I don’t remember volunteering to be the strong one. I don’t remember raising my hand and saying, Yeah, I’ve got this. Let me carry it all.
But somewhere along the way, I became that person. The one who shows up. The one who listens. The one who doesn’t break.
Being the strong one isn’t a compliment. It’s a slow erosion. It’s learning how to hide the tremble in your hands because someone else is falling apart and you don’t get to fall with them. It’s becoming a fortress for other people, brick by brick, until you’re walled in with no one even noticing you're still inside. And the most fucked up part? You start doing it to yourself.
You believe the lie. You tell yourself:
I can’t afford to fall apart right now.
Other people have it worse.
It’s fine. I’m fine. I’ll be fine.
I can’t afford to fall apart right now.
Other people have it worse.
It’s fine. I’m fine. I’ll be fine.
You learn how to hold space for other people’s grief while ignoring your own. You learn how to answer “How are you?” with “Good! Busy!” even when your bones are screaming. You learn how to cry in the shower or in traffic or between paragraphs—quiet, hidden, manageable.

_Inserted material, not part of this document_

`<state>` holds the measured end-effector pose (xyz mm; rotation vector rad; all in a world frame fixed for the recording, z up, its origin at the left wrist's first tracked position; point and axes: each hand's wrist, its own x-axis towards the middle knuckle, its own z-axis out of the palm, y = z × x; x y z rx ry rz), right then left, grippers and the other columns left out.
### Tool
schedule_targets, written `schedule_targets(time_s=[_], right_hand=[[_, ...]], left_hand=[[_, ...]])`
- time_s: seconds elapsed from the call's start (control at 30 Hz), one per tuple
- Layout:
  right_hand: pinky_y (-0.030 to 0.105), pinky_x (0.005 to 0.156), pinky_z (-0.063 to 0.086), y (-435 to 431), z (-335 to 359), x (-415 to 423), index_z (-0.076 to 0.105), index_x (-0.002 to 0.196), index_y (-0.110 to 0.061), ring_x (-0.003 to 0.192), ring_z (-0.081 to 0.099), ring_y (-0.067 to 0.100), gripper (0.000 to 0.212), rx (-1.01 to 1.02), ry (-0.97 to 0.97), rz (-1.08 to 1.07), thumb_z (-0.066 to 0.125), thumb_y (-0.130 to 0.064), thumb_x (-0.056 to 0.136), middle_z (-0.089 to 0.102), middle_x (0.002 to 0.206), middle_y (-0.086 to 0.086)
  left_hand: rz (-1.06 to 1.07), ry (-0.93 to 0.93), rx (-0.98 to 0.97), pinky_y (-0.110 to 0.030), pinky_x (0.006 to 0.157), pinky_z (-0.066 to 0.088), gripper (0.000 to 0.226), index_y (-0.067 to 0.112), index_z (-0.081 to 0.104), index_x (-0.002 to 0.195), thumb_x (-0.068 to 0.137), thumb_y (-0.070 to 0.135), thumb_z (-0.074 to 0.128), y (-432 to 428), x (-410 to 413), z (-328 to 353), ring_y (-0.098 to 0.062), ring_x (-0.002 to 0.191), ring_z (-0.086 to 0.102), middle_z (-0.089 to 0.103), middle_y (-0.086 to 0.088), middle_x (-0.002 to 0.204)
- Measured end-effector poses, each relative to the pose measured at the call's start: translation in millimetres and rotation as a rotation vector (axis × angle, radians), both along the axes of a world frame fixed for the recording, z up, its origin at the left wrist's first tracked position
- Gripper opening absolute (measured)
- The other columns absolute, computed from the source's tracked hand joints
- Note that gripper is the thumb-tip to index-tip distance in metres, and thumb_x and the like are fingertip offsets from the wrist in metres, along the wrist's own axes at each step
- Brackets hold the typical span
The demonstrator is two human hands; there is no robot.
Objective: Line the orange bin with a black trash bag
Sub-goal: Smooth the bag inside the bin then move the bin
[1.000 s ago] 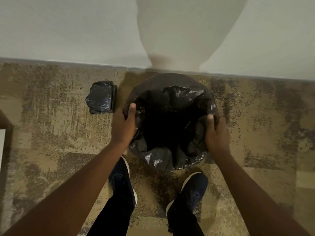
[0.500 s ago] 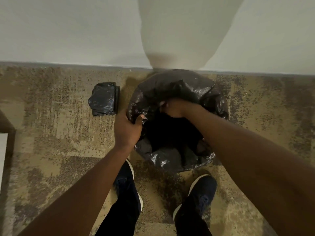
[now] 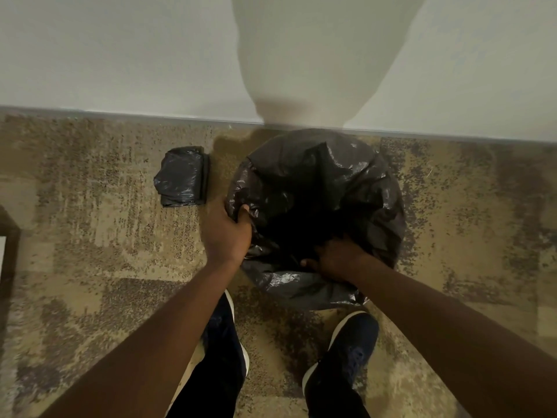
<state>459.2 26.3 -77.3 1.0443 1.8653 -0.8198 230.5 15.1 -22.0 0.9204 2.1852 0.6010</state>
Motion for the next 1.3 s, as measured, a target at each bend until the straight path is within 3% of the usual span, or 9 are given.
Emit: schedule_targets(time_s=[0.17,0.33,0.43,0.57,0.67,0.87,0.97,1.07,1.3], right_hand=[[0.04,0.096,0.049,14,76,-9,0.063,0.13,-0.019,0.114,0.063,0.027,0.052,0.436,0.479,-0.23,0.039,-0.052,0.098,0.069,0.123,0.005],[0.051,0.115,0.032,-1,122,11,0.036,0.153,-0.018,0.147,0.035,0.03,0.065,0.936,0.378,-0.812,0.051,-0.051,0.099,0.038,0.158,0.011],[0.052,0.114,0.04,-18,107,19,0.024,0.158,-0.015,0.146,0.038,0.033,0.076,0.755,0.331,-1.276,0.053,-0.053,0.098,0.037,0.16,0.014],[0.036,0.069,0.053,-26,92,18,0.048,0.132,-0.02,0.092,0.068,0.027,0.039,0.452,0.349,-1.838,0.058,-0.036,0.099,0.069,0.115,0.013],[0.03,0.06,0.048,-20,97,25,0.056,0.121,-0.015,0.081,0.064,0.018,0.022,0.431,0.294,-1.829,0.052,-0.024,0.101,0.068,0.102,0.008],[0.054,0.085,0.058,-18,147,33,0.056,0.117,-0.023,0.091,0.066,0.027,0.017,0.398,0.336,-1.821,0.048,-0.032,0.104,0.068,0.107,0.009],[0.046,0.095,0.053,-16,199,35,0.044,0.145,-0.019,0.116,0.061,0.03,0.046,0.496,0.385,-1.854,0.048,-0.041,0.105,0.06,0.138,0.009],[0.041,0.113,0.035,-19,250,32,0.019,0.161,-0.014,0.149,0.035,0.03,0.07,0.687,0.366,-1.829,0.047,-0.045,0.104,0.032,0.165,0.007],[0.054,0.105,0.049,-34,300,16,0.04,0.152,-0.02,0.132,0.053,0.031,0.049,0.747,0.341,-2.075,0.038,-0.041,0.107,0.054,0.147,0.006]], left_hand=[[0.005,-0.059,-0.008,-0.018,0.063,0.04,0.021,0.016,0.061,0.102,0.092,0.032,0.069,0,2,11,-0.016,0.086,0.063,0.067,0.001,0.094],[0.048,-0.03,0.038,-0.02,0.066,0.044,0.061,0.019,0.051,0.125,0.082,0.06,0.067,-4,0,21,-0.013,0.094,0.064,0.062,0.0,0.112],[0.085,-0.088,-0.02,-0.018,0.065,0.039,0.038,0.023,0.05,0.112,0.089,0.048,0.067,-8,13,31,-0.008,0.088,0.059,0.06,0.006,0.104],[0.108,-0.167,-0.099,-0.018,0.058,0.037,0.024,0.021,0.053,0.117,0.095,0.017,0.062,-13,21,38,0.0,0.077,0.054,0.056,0.014,0.088],[0.074,-0.139,-0.129,-0.022,0.058,0.039,0.022,0.014,0.057,0.114,0.093,0.013,0.062,-8,14,46,-0.013,0.079,0.059,0.059,0.005,0.089],[0.004,-0.146,-0.107,-0.031,0.065,0.05,0.021,0.014,0.057,0.112,0.093,0.016,0.064,1,9,89,-0.018,0.083,0.063,0.064,0.0,0.092],[-0.049,-0.131,-0.058,-0.027,0.06,0.045,0.017,0.011,0.055,0.107,0.092,0.009,0.063,11,18,128,-0.014,0.077,0.059,0.06,0.001,0.087],[-0.066,-0.119,-0.031,-0.03,0.061,0.045,0.019,0.006,0.054,0.107,0.091,0.005,0.063,20,31,165,-0.011,0.074,0.055,0.055,0.001,0.085],[-0.044,-0.159,-0.008,-0.034,0.069,0.048,0.016,0.008,0.054,0.105,0.092,0.008,0.063,29,68,237,-0.018,0.08,0.058,0.057,-0.003,0.089]])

And if you do break, you do it in silence. Because no one knows what to do when the strong one collapses. They get uncomfortable. They panic. They say things like, “But you’re always so put-together.”
And in that moment, you realize the truth: No one prepared for your breakdown because they never thought it would happen. You’ve been cast in this unspoken role—caretaker, problem-solver, emotional first-responder. And breaking character? That’s betrayal. That’s weakness. That’s failure.
Except it’s not.
It’s human.
But the world doesn’t leave room for that humanity when you’re the strong one. There’s no safety net beneath you. You are the net for everyone else. So what happens when you fall?
That’s the part no one likes to talk about.
The truth is, being the strong one doesn’t mean you’re unbreakable. It means you’ve just gotten really, really good at breaking quietly. And eventually, that silence becomes a scream.
So here’s my scream:
I’m tired.
I’m unraveling.
I am not okay.
And if you’re reading this and you feel it in your marrow—if you’ve been holding everyone else’s shit while yours rots in the corner—I want you to know this:
You are allowed to fall apart.
You are allowed to drop the weight.
You are allowed to not be okay.
You don’t owe anyone your constant strength.
You are not a utility. You are a person.
You are soft. You are fire. You are bone and breakage and beauty.
And you deserve the kind of love that doesn’t require you to shatter in silence.